The Commercial-News, Danville, IL

April 30, 2013

A thank-you from the bottom of the hill


GEORGETOWN — Back on Oct. 8, 2010, a “project of need” was undertaken by the City of Georgetown to separate topical run off water that was being co-mingled with the ever-increasing sewage waste of the people of Georgetown.

This project was one of 18 locations that was slated. In addition to the attempt to separate water from flowing into the human waste residuals, areas of the previously abused properties would become somewhat more desirable for the property owners to maintain and have a more suitable use.

This separation plan needed to be capable of transporting about 32-plus acres of runoff water and reduce the volume of water dumping into the Georgetown Sanitary plant located on Mill Road.

A team evolved for the 429 E. West St. project. Along with ourselves, Bill and Jan Gudauskas, with special thanks to attorney Jeff Tock for his advice and counsel, we documented a simple agreement with Georgetown’s Mayor Lucas to undertake a plan to build/ complete a transport system.

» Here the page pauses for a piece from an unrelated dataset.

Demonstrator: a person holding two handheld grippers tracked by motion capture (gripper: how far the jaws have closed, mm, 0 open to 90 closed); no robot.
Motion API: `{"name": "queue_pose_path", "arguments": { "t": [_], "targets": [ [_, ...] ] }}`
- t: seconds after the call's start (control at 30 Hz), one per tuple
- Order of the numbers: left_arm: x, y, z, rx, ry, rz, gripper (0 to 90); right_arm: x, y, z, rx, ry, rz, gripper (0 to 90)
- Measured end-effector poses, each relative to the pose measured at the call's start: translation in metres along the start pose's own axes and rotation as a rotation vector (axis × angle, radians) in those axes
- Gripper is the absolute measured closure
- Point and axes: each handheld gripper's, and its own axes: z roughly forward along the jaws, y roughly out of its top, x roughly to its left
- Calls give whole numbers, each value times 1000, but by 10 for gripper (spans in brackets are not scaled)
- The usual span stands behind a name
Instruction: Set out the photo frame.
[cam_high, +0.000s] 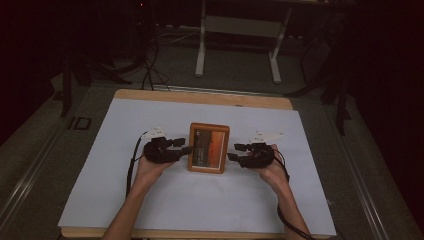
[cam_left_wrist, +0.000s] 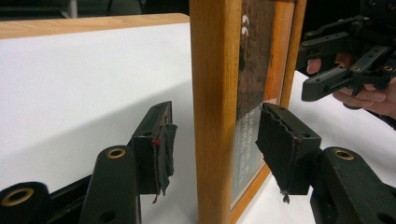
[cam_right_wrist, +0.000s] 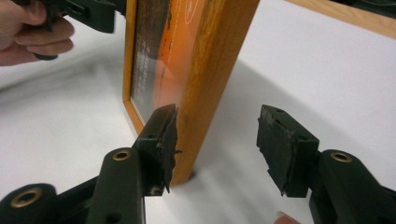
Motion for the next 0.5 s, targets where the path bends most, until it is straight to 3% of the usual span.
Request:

The plan did not include any outside contractors, etc., as it did with the 1990 city leadership. Since we had skin in it and were fortunate to have home-grown skills of people here in Georgetown to undertake this plan, we were more apt to control and minimize cost.

The key factors necessary to make the plan work included Tony Ellis, superintendent of the city, and his staff of John Flynn, Gary Sykes and Randy Marriage, who would replace any outside contractor.

The above mentioned people and we, as property owners, set our goal to undertake and maintain EPA regulations to get the project done and do a good job. Yes, it did take a little longer on our time schedule than we estimated, but together dollars were conserved, and Tony and his crew were able to respond to other city breakdowns that needed repairs.

I am the third generation on our family on this property since my grandfather purchased it from the Henderson family. He had begun with a simple agreement with the city, and on this project I did the same. The big difference today is this spring we can look forward to a acceptable ground surface with grass and no longer see a continued mess of sewage/ runoff water. It has taken that many years, a third generation, to get to today.

There is a lot for which to be thankful. Our team worked together to better serve the people of Georgetown. It made a difference in the right way.

So, I am saying, “Thanks to us all for sticking together to compete this goal.”

Bill Gudauskas resides in Georgetown.